In 1972, when I was 12 years old, I read an article in Time magazine about a strange new singer-songwriter named David Bowie. There was something about the article and photo that caught my imagination and I immediately went out and bought a copy of The Rise and Fall of Ziggy Stardust and the Spiders From Mars, which had just come out. I loved that album and listened to it obsessively, strangely compelled by the sense of menace and transgression it exuded.
A few weeks later, I heard on the radio that David Bowie and the Spiders from Mars were going to be performing at the Santa Monica Civic Auditorium (the same concert that was bootlegged and released 20 years later as Live Santa Monica ’72). I had never been to a rock concert before but I desperately wanted to go. Having no means of transportation, I asked my Iranian immigrant con-artist father if he could get us tickets. The show had sold out right away, but he somehow managed to track down Cherry Vanilla, Bowie’s publicist at the time, and talked her into giving us VIP passes to the show.
Bowie was still in his Ziggy Stardust period, so every freak and weirdo in Los Angeles was there, decked out in Bowie-esque makeup and regalia. I was the only non-adult there. My father, as usual, cut in front of everyone else in line, insisting he and I were VIPs. Years later he would declare bankruptcy, but at that moment he seemed to me to have almost superhuman powers.
After befriending the bouncers and getting us through security, he offered to take me backstage to meet Bowie in person. I have no idea if he would actually have been able to pull off what to me sounded like the rock world equivalent of turning water into wine, but I begged him not to. Even though I loved his music, Bowie in ’72 was a very scary figure, at least to my 12-year-old mind, and the last thing I wanted was to get too close to him.

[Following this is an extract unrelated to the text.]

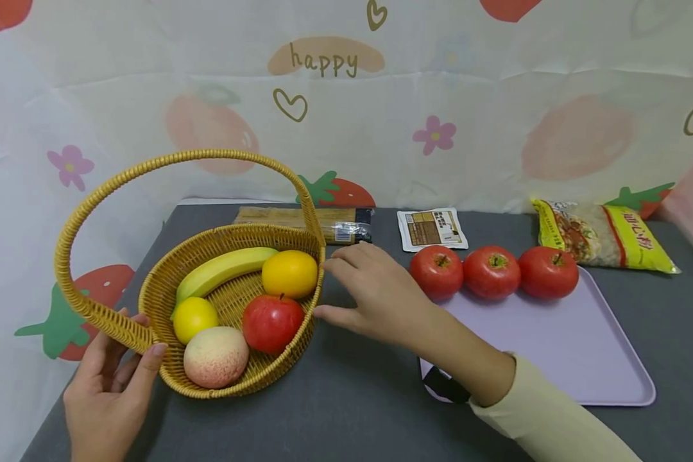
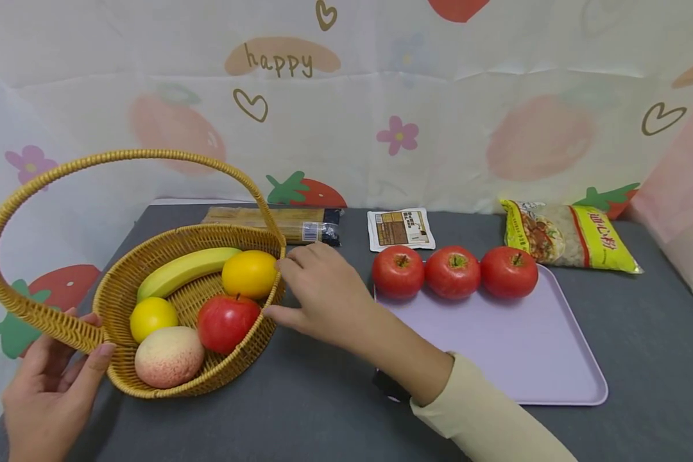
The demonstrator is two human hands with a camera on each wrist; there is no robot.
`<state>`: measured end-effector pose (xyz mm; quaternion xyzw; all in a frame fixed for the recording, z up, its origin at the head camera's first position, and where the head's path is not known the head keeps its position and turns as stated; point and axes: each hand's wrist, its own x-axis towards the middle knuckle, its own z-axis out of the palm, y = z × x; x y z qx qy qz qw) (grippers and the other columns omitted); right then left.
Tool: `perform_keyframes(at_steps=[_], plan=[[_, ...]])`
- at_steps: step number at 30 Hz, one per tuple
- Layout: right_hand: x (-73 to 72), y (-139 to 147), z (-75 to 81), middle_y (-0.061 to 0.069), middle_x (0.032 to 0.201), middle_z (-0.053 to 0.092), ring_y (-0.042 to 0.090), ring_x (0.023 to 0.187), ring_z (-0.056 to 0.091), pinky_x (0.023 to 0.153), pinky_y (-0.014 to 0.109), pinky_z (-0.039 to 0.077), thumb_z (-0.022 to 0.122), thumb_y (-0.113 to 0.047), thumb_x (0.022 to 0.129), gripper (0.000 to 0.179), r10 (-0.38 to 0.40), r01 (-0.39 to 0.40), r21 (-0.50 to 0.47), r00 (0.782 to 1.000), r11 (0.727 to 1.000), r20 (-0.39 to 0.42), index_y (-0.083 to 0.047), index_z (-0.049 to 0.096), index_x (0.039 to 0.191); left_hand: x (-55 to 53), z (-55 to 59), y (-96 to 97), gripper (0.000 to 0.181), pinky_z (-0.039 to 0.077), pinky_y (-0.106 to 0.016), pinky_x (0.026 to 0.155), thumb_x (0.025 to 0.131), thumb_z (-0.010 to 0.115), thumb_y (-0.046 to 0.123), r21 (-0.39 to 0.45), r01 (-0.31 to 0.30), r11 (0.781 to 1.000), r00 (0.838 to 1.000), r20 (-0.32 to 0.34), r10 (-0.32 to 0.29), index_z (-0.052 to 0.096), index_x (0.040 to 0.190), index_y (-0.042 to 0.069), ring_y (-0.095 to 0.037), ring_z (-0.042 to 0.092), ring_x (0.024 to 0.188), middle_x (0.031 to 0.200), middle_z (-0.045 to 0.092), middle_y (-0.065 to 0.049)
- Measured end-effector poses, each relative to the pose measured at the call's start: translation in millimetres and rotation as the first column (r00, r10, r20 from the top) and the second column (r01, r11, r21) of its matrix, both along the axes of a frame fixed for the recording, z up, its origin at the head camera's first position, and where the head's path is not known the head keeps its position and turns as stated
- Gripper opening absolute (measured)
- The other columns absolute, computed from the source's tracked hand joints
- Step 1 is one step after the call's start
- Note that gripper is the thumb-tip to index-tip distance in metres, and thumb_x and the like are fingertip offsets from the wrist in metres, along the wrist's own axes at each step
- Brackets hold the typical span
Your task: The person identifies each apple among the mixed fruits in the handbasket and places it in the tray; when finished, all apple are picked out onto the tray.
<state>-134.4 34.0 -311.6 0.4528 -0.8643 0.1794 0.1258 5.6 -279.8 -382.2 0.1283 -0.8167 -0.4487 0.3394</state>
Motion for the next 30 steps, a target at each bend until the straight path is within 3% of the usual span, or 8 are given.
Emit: perform_keyframes(at_steps=[7, 10, 14, 17, 24, 30], plan=[[9.1, -35, -4.5, 0.006, 0.111, 0.066, 0.022, 0.101, 0.057, 0.098, 0.034, 0.046, 0.073, -0.051, 0.089, 0.052, 0.122, -0.119, 0.084, 0.992, 0.989, -0.033, -0.007, 0.068, 0.117, 0.4, 0.1, -0.8, 0.065, 0.050, -0.011, 0.081, 0.084, 0.076, -0.010, -0.011, 0.009, 1.000, 1.000, -0.012, -0.009, 0.055, 0.142, 0.008, -0.007, 0.064, 0.107, 0.121, 0.065, -0.001], [10.9, -49, -4.8, 0.004, 0.110, 0.065, 0.018, 0.098, 0.058, 0.089, 0.030, 0.050, 0.070, -0.054, 0.089, 0.053, 0.135, -0.138, 0.136, 0.990, 0.981, 0.026, -0.011, 0.067, 0.120, 0.7, 2.2, -0.7, 0.065, 0.051, -0.011, 0.081, 0.083, 0.075, -0.012, -0.020, 0.013, 1.000, 1.000, -0.021, -0.014, 0.056, 0.142, 0.008, -0.007, 0.064, 0.107, 0.121, 0.065, -0.001], [10.2, -66, -3.8, 0.001, 0.107, 0.063, 0.013, 0.087, 0.057, 0.069, 0.025, 0.052, 0.067, -0.059, 0.090, 0.058, 0.101, -0.144, 0.231, 0.977, 0.962, 0.187, -0.016, 0.063, 0.129, 2.0, 3.7, -0.2, 0.066, 0.051, -0.011, 0.081, 0.083, 0.075, -0.012, -0.021, 0.011, 1.000, 1.000, -0.021, -0.011, 0.056, 0.142, 0.008, -0.007, 0.064, 0.107, 0.121, 0.066, -0.001], [8.9, -77, -2.6, 0.000, 0.102, 0.062, 0.011, 0.081, 0.056, 0.060, 0.024, 0.049, 0.065, -0.064, 0.088, 0.062, 0.051, -0.132, 0.318, 0.967, 0.939, 0.250, -0.016, 0.061, 0.127, 2.8, 3.0, 0.2, 0.065, 0.051, -0.011, 0.081, 0.083, 0.075, -0.011, -0.013, 0.004, 1.000, 1.000, -0.010, -0.004, 0.056, 0.142, 0.008, -0.007, 0.064, 0.108, 0.121, 0.065, -0.001], [9.2, -94, -0.8, -0.001, 0.096, 0.060, 0.011, 0.077, 0.054, 0.054, 0.023, 0.048, 0.068, -0.070, 0.082, 0.067, -0.068, -0.050, 0.421, 0.963, 0.906, 0.260, -0.012, 0.064, 0.115, 2.8, 2.3, 1.2, 0.065, 0.050, -0.010, 0.082, 0.084, 0.076, -0.010, -0.008, -0.002, 1.000, 1.000, 0.004, 0.002, 0.055, 0.143, 0.009, -0.007, 0.063, 0.108, 0.121, 0.065, 0.000], [8.6, -98, -3.9, -0.002, 0.095, 0.062, 0.011, 0.079, 0.056, 0.056, 0.022, 0.049, 0.074, -0.063, 0.081, 0.061, -0.071, -0.029, 0.414, 0.972, 0.910, 0.225, -0.011, 0.067, 0.111, 1.5, 2.3, 0.8, 0.066, 0.050, -0.010, 0.081, 0.084, 0.076, -0.009, -0.020, -0.006, 1.000, 1.000, 0.013, 0.007, 0.055, 0.143, 0.009, -0.006, 0.063, 0.107, 0.121, 0.064, -0.001]])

When Bowie came onstage, it was as if the entire crowd immediately went into a trance. It was unlike anything I have ever experienced before or since. Every gesture Bowie made was immediately repeated by every person in the room, including me. If Bowie touched his hand to his head, we touched our hands to our heads. If he raised his arms, we raised our arms. And we didn’t just raise them. We raised them ecstatically and with fervor. We were like a zombie army of zealots, hypnotized by the power that was David Bowie at that time. He was simply the most charismatic person I had ever seen in my life. It was as if he was channeling God.
That Bowie concert was the closest I had ever come to a mass religious experience. We were all worshipping at the Church of David Bowie. He was like a Baptist minister from outer space, a Dionysian pied piper leading us to experience previously unsuspected dimensions.
Overnight, he became my new role model and, for the next several years, I found myself trying to talk and act like him. Along with Bob Dylan, he was the person I was always unconsciously trying to emulate during my teenage years.
Cut to 20 years later. Bowie was once again performing in L.A. (this time with Tin Machine II), and I couldn’t resist seeing him again. The thought of reliving the magic of that first concert-going experience was too tempting to pass up.
The crowd was nothing like the first time. These were just your typical run-of-the-mill concertgoers. Bowie had long since become mainstream.
When the then-current inhabitant of David Bowie’s body came out on stage and began to play some of the same songs he’d played 20 years earlier, I kept waiting for the spark to hit. But there was no magic anymore. No hypnosis. No hysteria. It was just a concert. The astonishing personal charisma David Bowie possessed during his Ziggy Stardust period was nowhere to be seen. I love David Bowie, the person, and I always will. But he was no longer otherworldly in the same way, and I couldn’t help being disappointed.
A few years later, I was taking ayahuasca when I had a vision of God. God appeared to me in the form of David Bowie. He was in a limousine and had an entourage of beautiful people with him. He was rich, successful, and enjoying life to the fullest. And I suddenly realized my image of God had always been informed by that of Jesus – i.e. someone suffering, impoverished and scorned. This was also my image of what an artist is.
What I believe God was telling me in the form of David Bowie was that God is neither poor nor suffering. He is in the world and of the world. He is active, successful and enjoying his creation. He is full of life – not on the verge of death. And somehow, David Bowie had been chosen by my tripping mind to be the human embodiment of God.
It was one of the most transformative experiences of my life. It changed the way I think about art, money, happiness, and fame. My psychedelic-fueled vision of Bowie as God became my new role model. He has been a guiding light ever since.